InstallationMarch 5, 2026· 6 min read

Can a Victorian or Edwardian Home Have a Heat Pump? Real Answers

Pre-1919 housing stock makes up over 20% of UK homes. The standard advice is 'insulate first' but the reality is more nuanced. We look at what actually works.

Pre-1919 housing accounts for around 22% of UK homes - around 6 million properties. Solid stone and brick walls, single glazing, suspended timber floors with draughts: the insulation challenges are real. But the standard advice 'you need to insulate first' is often applied as a blunt instrument when the reality is more nuanced.

The key question is not whether your home is old but what your actual heat loss figure is. A Victorian terrace in London with secondary glazing, draught-proofed floors, and loft insulation can have a perfectly acceptable heat loss for a heat pump. A 1970s detached house with no insulation can be worse.

What solid wall homes do need, in almost all cases, is larger radiators. Gas boilers run at 70-80°C flow temperature; heat pumps run at 35-55°C. At lower temperatures, radiators deliver less heat. The solution is either adding radiators, upsizing existing ones, or installing underfloor heating where possible. This adds £1,500-5,000 to the installation cost but is often essential.

Solid wall insulation - either internal (£5,000-15,000) or external (£8,000-20,000) - is the most impactful measure but also the most disruptive and expensive. It is not always necessary before a heat pump installation. Many MCS installers take a pragmatic approach: install the heat pump correctly sized for current heat loss, then improve insulation over subsequent years as budget allows.

The Warm Homes Local Grant (up to £25,000 for low-income households off the gas grid) can fund solid wall insulation alongside heat pump installation for eligible households. Worth checking eligibility if your income is below the qualifying thresholds.

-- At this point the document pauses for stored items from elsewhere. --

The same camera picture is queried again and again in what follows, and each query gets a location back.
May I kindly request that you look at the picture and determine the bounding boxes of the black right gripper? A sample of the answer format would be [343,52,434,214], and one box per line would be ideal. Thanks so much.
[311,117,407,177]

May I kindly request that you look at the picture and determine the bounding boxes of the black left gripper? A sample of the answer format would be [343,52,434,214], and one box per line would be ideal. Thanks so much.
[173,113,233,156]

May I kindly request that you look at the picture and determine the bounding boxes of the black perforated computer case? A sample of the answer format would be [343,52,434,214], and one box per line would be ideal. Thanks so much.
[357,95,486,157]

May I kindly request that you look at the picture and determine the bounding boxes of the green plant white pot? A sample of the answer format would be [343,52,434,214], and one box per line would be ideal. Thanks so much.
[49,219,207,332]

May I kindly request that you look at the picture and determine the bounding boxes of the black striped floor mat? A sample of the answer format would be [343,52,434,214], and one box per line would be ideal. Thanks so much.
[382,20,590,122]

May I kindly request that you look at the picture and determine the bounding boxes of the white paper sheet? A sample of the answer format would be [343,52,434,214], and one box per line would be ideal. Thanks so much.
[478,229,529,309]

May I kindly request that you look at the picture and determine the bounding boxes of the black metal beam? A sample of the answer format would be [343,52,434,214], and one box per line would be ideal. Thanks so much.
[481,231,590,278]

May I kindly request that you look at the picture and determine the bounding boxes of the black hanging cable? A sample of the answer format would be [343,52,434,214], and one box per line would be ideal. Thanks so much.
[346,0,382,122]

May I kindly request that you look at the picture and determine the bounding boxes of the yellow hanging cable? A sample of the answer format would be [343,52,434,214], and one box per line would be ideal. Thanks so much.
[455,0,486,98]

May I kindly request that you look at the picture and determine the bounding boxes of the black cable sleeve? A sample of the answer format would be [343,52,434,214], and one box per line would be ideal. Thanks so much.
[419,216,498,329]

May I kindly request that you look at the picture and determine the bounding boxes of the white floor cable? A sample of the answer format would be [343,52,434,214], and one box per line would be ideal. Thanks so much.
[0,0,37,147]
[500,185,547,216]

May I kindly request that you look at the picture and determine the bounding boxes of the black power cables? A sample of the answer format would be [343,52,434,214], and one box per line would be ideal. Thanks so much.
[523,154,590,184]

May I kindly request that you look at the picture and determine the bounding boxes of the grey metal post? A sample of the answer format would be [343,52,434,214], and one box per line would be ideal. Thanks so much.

Bottom line: do not assume an old home cannot have a heat pump. Get an MCS installer to carry out a heat loss survey and give you an honest assessment. Many Victorian and Edwardian homes are running heat pumps successfully right now.

Disclaimer: Prices and specifications correct as of April 2026. Always get a professional heat loss assessment before purchasing. We are not installers and do not provide heating advice.